_YOUR TASK:_
Copy, pictures aside: the lines below from the one that holds "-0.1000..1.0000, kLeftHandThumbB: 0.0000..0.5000" through the final line of the listing, both ends included, exactly as they are and nothing else.

_DATA SHOWN:_
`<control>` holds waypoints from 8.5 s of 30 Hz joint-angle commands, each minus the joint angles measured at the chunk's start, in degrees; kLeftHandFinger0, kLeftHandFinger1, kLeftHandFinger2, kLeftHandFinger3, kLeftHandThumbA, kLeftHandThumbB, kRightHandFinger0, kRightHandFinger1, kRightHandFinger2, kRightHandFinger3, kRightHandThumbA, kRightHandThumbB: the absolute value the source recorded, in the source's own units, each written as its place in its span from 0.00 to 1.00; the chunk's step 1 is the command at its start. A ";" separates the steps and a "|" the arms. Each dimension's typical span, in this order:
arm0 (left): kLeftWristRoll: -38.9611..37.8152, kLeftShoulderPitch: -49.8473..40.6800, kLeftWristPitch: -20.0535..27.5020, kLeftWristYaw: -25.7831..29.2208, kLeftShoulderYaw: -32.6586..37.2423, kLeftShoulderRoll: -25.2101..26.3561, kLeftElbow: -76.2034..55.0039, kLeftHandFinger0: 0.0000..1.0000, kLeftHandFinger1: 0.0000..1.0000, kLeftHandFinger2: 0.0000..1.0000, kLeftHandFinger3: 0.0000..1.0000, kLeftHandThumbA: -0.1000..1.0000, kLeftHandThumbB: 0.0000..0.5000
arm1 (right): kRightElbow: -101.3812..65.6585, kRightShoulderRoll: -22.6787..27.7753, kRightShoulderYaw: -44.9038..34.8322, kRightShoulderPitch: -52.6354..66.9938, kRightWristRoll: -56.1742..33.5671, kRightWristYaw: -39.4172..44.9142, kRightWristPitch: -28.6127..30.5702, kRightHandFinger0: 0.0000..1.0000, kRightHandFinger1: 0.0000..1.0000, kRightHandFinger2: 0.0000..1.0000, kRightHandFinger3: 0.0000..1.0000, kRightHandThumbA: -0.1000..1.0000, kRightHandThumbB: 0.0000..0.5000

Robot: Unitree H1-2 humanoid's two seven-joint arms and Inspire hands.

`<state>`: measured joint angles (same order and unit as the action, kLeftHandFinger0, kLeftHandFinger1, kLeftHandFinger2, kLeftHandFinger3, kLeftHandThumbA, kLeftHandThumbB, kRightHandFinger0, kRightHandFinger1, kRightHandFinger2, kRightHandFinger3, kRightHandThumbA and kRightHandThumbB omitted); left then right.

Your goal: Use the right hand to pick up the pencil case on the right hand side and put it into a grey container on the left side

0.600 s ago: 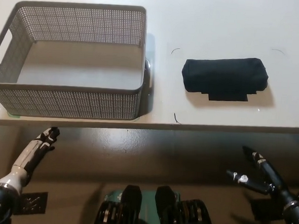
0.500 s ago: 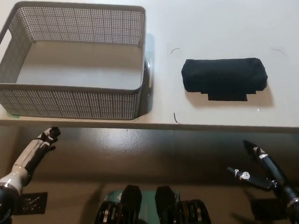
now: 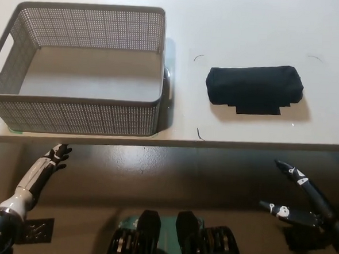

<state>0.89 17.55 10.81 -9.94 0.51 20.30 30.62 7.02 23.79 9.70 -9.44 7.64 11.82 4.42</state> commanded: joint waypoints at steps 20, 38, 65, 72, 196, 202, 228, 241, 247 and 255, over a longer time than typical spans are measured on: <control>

_RESPONSE BOX:_
arm0 (left): kLeftWristRoll: -38.9611..37.8152, kLeftShoulderPitch: -49.8473..40.6800, kLeftWristPitch: -20.0535..27.5020, kLeftWristYaw: -25.7831..29.2208, kLeftShoulderYaw: -32.6586..37.2423, kLeftShoulderRoll: -25.2101..26.3561, kLeftElbow: -76.2034..55.0039, kLeftHandFinger0: 0.0000..1.0000, kLeftHandFinger1: 0.0000..1.0000, kLeftHandFinger2: 0.0000..1.0000, kLeftHandFinger3: 0.0000..1.0000, kLeftHandThumbA: -0.1000..1.0000, kLeftHandThumbB: 0.0000..0.5000
arm1 (right): kRightElbow: -101.3812..65.6585, kRightShoulderRoll: -22.6787..27.7753, kRightShoulderYaw: -44.9038..34.8322, kRightShoulderPitch: -52.6354..66.9938, kRightWristRoll: -56.1742..33.5671, kRightWristYaw: -39.4172..44.9142, kRightWristPitch: -28.6127..30.5702, kRightHandFinger0: 0.0000..1.0000, kRightHandFinger1: 0.0000..1.0000, kRightHandFinger2: 0.0000..1.0000, kRightHandFinger3: 0.0000..1.0000, kRightHandThumbA: -0.1000..1.0000, kRightHandThumbB: 0.0000..0.5000

Robot: Unitree H1-2 humanoid's two seven-joint arms and Inspire hands.

`<state>`: measured joint angles (same order and unit as the action, kLeftHandFinger0, kLeftHandFinger1, kLeftHandFinger2, kLeftHandFinger3, kLeftHandThumbA, kLeftHandThumbB, kRightHandFinger0, kRightHandFinger1, kRightHandFinger2, kRightHandFinger3, kRightHandThumbA and kRightHandThumbB omitted); left then right.

Your goal: Use the right hand to pick up the pencil case on the right hand side and put it into a grey container on the left side

0.600 s ago: 
0.500 s ago: 
now: 

<state>0.89 17.55 10.81 -9.94 0.51 20.30 30.62 7.02 23.79 9.70 -9.44 7.64 11.82 4.42</state> commanded: joint waypoints at steps 20, 38, 65, 72, 196, 202, 228, 241, 247 and 255, over a longer time than typical spans are measured on: <control>

The answer given here is complete.